Top of DATASET EXTRACT

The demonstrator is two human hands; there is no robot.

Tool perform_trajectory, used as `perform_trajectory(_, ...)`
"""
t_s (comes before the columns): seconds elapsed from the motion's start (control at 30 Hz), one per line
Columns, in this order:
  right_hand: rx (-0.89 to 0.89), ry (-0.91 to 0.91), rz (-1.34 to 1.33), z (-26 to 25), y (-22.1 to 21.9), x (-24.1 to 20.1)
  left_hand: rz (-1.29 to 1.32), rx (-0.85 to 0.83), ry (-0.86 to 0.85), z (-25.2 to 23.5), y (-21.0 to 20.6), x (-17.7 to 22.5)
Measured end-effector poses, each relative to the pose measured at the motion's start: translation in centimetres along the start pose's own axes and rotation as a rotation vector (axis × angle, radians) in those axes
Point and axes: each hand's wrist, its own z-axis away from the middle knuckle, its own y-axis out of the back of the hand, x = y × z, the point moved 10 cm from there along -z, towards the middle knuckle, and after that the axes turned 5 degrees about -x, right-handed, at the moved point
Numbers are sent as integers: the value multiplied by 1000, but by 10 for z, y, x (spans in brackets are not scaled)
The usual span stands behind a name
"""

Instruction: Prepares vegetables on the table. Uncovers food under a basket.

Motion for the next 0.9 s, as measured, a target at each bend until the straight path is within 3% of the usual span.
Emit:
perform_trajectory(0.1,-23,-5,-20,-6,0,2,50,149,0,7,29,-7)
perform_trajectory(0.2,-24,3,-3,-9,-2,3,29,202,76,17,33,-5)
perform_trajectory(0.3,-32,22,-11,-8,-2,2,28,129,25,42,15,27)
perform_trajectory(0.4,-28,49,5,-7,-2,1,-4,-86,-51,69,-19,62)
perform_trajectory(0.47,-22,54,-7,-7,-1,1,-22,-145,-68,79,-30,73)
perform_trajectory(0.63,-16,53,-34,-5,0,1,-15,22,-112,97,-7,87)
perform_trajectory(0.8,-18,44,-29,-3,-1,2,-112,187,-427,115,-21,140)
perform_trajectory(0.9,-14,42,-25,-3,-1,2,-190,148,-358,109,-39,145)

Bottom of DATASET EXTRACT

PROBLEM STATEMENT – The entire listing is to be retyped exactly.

REPLY –
The demonstrator is two human hands; there is no robot.

Tool perform_trajectory, used as `perform_trajectory(_, ...)`
"""
t_s (comes before the columns): seconds elapsed from the motion's start (control at 30 Hz), one per line
Columns, in this order:
  right_hand: rx (-0.89 to 0.89), ry (-0.91 to 0.91), rz (-1.34 to 1.33), z (-26 to 25), y (-22.1 to 21.9), x (-24.1 to 20.1)
  left_hand: rz (-1.29 to 1.32), rx (-0.85 to 0.83), ry (-0.86 to 0.85), z (-25.2 to 23.5), y (-21.0 to 20.6), x (-17.7 to 22.5)
Measured end-effector poses, each relative to the pose measured at the motion's start: translation in centimetres along the start pose's own axes and rotation as a rotation vector (axis × angle, radians) in those axes
Point and axes: each hand's wrist, its own z-axis away from the middle knuckle, its own y-axis out of the back of the hand, x = y × z, the point moved 10 cm from there along -z, towards the middle knuckle, and after that the axes turned 5 degrees about -x, right-handed, at the moved point
Numbers are sent as integers: the value multiplied by 1000, but by 10 for z, y, x (spans in brackets are not scaled)
The usual span stands behind a name
"""

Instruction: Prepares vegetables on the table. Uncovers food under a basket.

Motion for the next 0.9 s, as measured, a target at each bend until the straight path is within 3% of the usual span.
Emit:
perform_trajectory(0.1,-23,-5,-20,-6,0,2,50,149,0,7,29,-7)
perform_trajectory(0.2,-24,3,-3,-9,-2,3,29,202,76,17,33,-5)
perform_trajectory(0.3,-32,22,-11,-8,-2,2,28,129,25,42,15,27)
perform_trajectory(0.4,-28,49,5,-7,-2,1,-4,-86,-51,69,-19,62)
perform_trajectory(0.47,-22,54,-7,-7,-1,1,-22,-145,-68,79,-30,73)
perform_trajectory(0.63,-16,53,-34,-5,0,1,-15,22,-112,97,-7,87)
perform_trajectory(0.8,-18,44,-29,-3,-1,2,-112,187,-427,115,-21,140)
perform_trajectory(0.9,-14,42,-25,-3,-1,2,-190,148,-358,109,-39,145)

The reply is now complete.